The function `mllam_data_prep.ops.derive_variable.time_components.calculate_hour_of_day` takes two arguments; `time` and `component`. The `time` argument should extract the `time` variable from the input dataset and has therefore been prefixed with "ds_input." to distinguish it from other arguments that should not  be extracted from the source dataset. The `component` argument, on the other hand, is a string (either "sin" or "cos") and decides if the returned derived variable is the sine or cosine component of the cyclically encoded hour of day.

In addition, an optional section called `attrs` can be added. In this section, the user can add attributes to the derived variable, as illustrated in the example above. Note that the attributes `units` and `long_name` are **required**. This means that if the function used to derive a variable does not set these attributes they are **required** to be set in the config file. If using a function defined in `mllam_data_prep.ops.derive_variable` the `attrs` section is optional as the required attributes should already be defined. In this case, adding the `units` and `long_name` attributes to the `attrs` section of the derived variable in config file will **overwrite** the already-defined attributes in the function. It is also possible to set other attributes.

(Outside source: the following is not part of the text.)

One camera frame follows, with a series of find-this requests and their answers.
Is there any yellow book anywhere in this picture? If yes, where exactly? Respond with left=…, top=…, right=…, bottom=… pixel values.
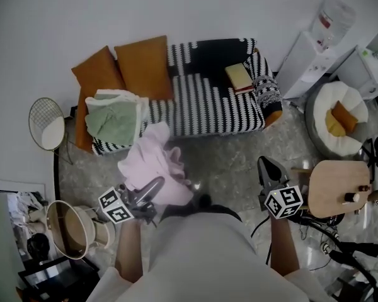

This can be done by adding them under the `attrs` section in the same way as shown for `unit` and `long_name` in the example above.

Currently, the following derived variables are included as part of `mllam-data-prep`:
- `toa_radiation`:
  - Top-of-atmosphere incoming radiation
  - function: `mllam_data_prep.ops.derive_variable.physical_field.calculate_toa_radiation`
  - arguments: `lat`, `lon`, `time`
- `hour_of_day_[sin/cos]`:
  - Sine or cosine part of cyclically encoded hour of day
  - function: `mllam_data_prep.ops.derive_variable.time_components.calculate_hour_of_day`
  - arguments: `time`, `component`
- `day_of_year_[sin/cos]`:
  - Sine or cosine part of cyclically encoded day of year
  - function: `mllam_data_prep.ops.derive_variable.time_components.calculate_day_of_year`
  - arguments: `time`, `component`


### Config schema versioning

The schema version of the configuration file is defined by the `schema_version` attribute at the top of the configuration file. This is used to keep track of changes to the configuration file format. The schema version is used to check that the configuration file is compatible with the version of `mllam-data-prep` that you are using. If the schema version of the configuration file is not compatible with the version of `mllam-data-prep` that you are using you will get an error message telling you that the schema version is not compatible.

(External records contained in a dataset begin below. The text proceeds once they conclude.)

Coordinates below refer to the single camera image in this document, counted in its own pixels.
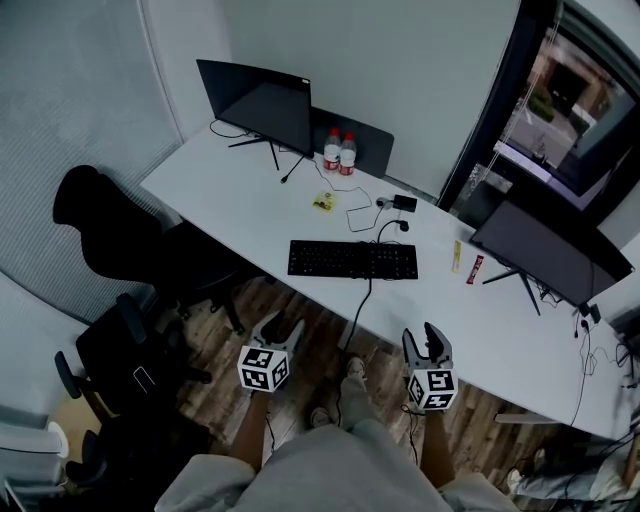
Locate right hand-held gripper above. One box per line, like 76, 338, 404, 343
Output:
401, 321, 460, 413

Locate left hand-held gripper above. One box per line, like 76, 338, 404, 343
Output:
236, 311, 307, 395

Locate black keyboard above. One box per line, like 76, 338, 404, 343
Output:
287, 239, 420, 282

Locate person's right forearm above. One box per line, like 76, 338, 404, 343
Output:
418, 409, 458, 490

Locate person's left forearm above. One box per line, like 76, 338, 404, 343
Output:
229, 389, 272, 472

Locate person's grey trouser leg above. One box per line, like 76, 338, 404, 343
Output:
337, 374, 372, 432

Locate red stick packet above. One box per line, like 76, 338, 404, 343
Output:
465, 254, 486, 286

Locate light wooden desk crossbar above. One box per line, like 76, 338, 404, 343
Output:
494, 412, 564, 427

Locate black smartphone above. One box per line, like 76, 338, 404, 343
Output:
133, 365, 157, 395

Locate person's grey sweatshirt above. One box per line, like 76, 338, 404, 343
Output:
154, 418, 522, 512

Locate black wide monitor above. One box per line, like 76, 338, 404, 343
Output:
468, 199, 635, 318

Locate black office chair with armrests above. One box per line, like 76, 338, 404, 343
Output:
53, 292, 214, 416

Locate red-capped water bottle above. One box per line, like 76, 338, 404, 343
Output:
338, 131, 359, 177
323, 128, 343, 172

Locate black low office chair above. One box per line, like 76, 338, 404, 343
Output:
37, 414, 221, 512

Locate black high-back office chair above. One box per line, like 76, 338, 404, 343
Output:
52, 164, 276, 336

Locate dark grey desk partition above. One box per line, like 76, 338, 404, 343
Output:
310, 106, 395, 180

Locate black monitor with sticker corner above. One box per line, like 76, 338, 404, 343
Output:
195, 58, 315, 172

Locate white rolled sheet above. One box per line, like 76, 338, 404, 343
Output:
0, 421, 70, 484

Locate white roller blind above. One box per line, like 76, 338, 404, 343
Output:
227, 0, 524, 199

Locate black-framed window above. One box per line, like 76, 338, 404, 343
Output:
438, 0, 640, 232

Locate black plug with cable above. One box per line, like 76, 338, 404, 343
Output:
376, 219, 411, 245

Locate thin black adapter cable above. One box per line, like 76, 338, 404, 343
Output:
314, 159, 396, 234

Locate long black desk cable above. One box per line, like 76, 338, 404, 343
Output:
569, 319, 595, 427

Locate loose black monitor cable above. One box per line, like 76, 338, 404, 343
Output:
280, 154, 308, 186

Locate tangled black cables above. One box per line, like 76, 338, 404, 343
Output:
584, 339, 640, 382

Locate looped black monitor cable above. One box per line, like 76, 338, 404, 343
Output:
208, 118, 252, 139

The schema version is updated whenever the configuration format changes, with the new schema version matching the minimum version of `mllam-data-prep` that is required to use the new configuration format. As `mllam-data-prep` is still in rapid development (and hasn't reached version `v1.0.0` yet) we unfortunately make no gaurantee about backward compatibility. However, the [CHANGELOG.md](CHANGELOG.md) will always contain migration instructions when the config format changes.